Benchmarking External Generalization of SPD Matrix Learning for Resting-State fMRI Connectome Prediction

2026-08-31Machine Learning

Machine Learning
AI summary

The authors studied how well brain scan data used to predict age works when tested on data from different groups of people. They used six sets of resting brain scans and compared different methods that take into account the special math properties of brain connection patterns. They found that prediction works better when training and testing data come from the same or mixed groups, but accuracy drops when tested on entirely separate groups, especially if the age ranges differ. Their work also provides a shared way for other researchers to test their methods fairly on new data.

resting-state fMRIfunctional connectivityage predictionSPD matrixmanifold geometrycross-dataset validationRiemannian harmonizationGroupKFoldbenchmarkcohort heterogeneity
Authors
Ce Ju, Antoine Collas, Florent Bouchard, Bertrand Thirion
Abstract
Resting-state functional magnetic resonance imaging (rs-fMRI) functional connectivity (FC) matrices are widely used for individual-level prediction, but strong performance within one cohort may not generalize to a new cohort. We ask whether within-dataset performance remains when the test data come from an entirely held-out rs-fMRI dataset. Each scan is represented as a regularized symmetric positive definite (SPD) correlation connectome, which allows methods to use the geometry of the SPD manifold. We introduce a reproducible age-prediction benchmark across six rs-fMRI datasets: COBRE, ADNIDOD, Cam-CAN, ABIDE, OASIS-3, and ADNI. The benchmark compares a vectorized correlation baseline, Tangent-Space Ridge, SPDNet, and split-wise Riemannian harmonization under within-dataset GroupKFold, pooled GroupKFold, and leave-one-dataset-out (LODO) evaluation.

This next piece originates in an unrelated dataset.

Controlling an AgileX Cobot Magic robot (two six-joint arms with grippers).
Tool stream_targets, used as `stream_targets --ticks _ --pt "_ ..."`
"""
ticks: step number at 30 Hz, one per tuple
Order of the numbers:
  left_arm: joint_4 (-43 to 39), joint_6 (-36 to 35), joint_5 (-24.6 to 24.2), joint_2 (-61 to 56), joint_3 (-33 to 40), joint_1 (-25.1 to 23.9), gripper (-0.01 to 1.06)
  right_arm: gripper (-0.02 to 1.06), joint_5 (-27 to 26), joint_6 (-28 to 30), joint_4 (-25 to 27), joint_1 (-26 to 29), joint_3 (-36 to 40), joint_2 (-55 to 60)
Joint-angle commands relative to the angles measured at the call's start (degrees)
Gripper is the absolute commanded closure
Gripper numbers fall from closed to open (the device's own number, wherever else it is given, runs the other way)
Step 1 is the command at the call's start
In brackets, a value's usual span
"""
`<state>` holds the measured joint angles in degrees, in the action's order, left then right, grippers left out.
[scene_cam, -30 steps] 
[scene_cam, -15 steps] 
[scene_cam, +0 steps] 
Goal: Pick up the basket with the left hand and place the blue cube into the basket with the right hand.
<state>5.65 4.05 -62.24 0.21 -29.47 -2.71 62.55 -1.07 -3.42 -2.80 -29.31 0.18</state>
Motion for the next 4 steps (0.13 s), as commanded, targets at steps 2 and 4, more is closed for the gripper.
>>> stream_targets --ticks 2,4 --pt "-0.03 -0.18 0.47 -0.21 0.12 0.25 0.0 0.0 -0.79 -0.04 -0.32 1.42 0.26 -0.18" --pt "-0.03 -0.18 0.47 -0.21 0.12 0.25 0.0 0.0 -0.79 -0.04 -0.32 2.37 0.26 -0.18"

Within-dataset and pooled GroupKFold results are substantially more favorable than LODO results. When an entire dataset is held out, prediction error increases, differences among methods narrow, and performance is strongly affected by age-range mismatch and cohort heterogeneity. The benchmark provides common inputs, model settings, data splits, and analysis scripts so that future SPD matrix learning methods can be evaluated under the same external-validation protocol.